1 gas filling container, 2 container valve, 3 heating means,
Reference Signs List 4 cooling means, 5 cleaning gas source, 6 cleaning gas introduction pipe, 7 filter, 9 pipes 8, 10, 12 valves, 11 discharge pipe, 13 evacuation means 14 evacuation system piping, 15 compound meter, 16 vacuum Total

Claims (8)

[Claims] 1. A step of evacuating the inside of a gas filling container, filling the cleaning gas from which particles have been removed to a pressure higher than the atmospheric pressure, and then evacuating the gas filling container to a vacuum region via the atmospheric pressure.
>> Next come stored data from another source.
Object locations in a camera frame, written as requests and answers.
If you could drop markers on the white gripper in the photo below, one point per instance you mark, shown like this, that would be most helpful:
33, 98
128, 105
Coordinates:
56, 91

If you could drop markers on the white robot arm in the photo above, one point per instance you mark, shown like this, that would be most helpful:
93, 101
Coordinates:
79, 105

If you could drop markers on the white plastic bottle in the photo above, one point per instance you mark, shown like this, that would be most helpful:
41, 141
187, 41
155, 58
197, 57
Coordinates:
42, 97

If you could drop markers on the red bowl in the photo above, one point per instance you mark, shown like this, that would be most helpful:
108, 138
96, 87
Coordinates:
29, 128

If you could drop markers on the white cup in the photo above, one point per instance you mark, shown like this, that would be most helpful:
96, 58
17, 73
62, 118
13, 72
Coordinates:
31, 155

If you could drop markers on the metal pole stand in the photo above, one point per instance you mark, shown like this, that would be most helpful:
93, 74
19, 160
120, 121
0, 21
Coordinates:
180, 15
A method for cleaning the interior of a gas filling container, comprising repeatedly performing the following processing. 2. Each of the above processes is performed by using a gas
The method for cleaning the inside of a gas filling container according to claim 1, wherein the method is performed at a temperature of 0 to 250 ° C. 3. The method for purifying the interior of a gas filling container according to claim 1, wherein the process comprising each step is repeated at least twice. 4. The method according to claim 1, wherein the pressure for evacuating is 10 to 100 Pa. 5. A filling pressure higher than the atmospheric pressure is 3 × 10 ^{5 to} 5
The method for cleaning the inside of a gas filling container according to any one of claims 1 to 4, wherein the pressure is × 10 ⁵ Pa. 6. The method for cleaning a gas-filled container according to claim 1, wherein the cleaning gas is an inert gas. 7. A pipe connected at one end to a container valve and connected at the other end to a cleaning gas source, and a filter on the downstream side thereof for introducing a cleaning gas into a gas filling container for cleaning. A cleaning gas introduction pipe, and a vacuum exhaust pipe connected to a vacuum exhaust means via a valve, which branches off on the downstream side of the on-off valve of the cleaning gas introduction pipe and to the atmosphere via a valve. An apparatus for purifying an interior of a gas filling container, comprising: a discharge pipe for releasing and releasing air. 8. The gas filling container according to claim 7, wherein a heating means for heating the gas filling container to be cleaned and a cooling means for cooling the container valve are provided. Cleaning equipment inside.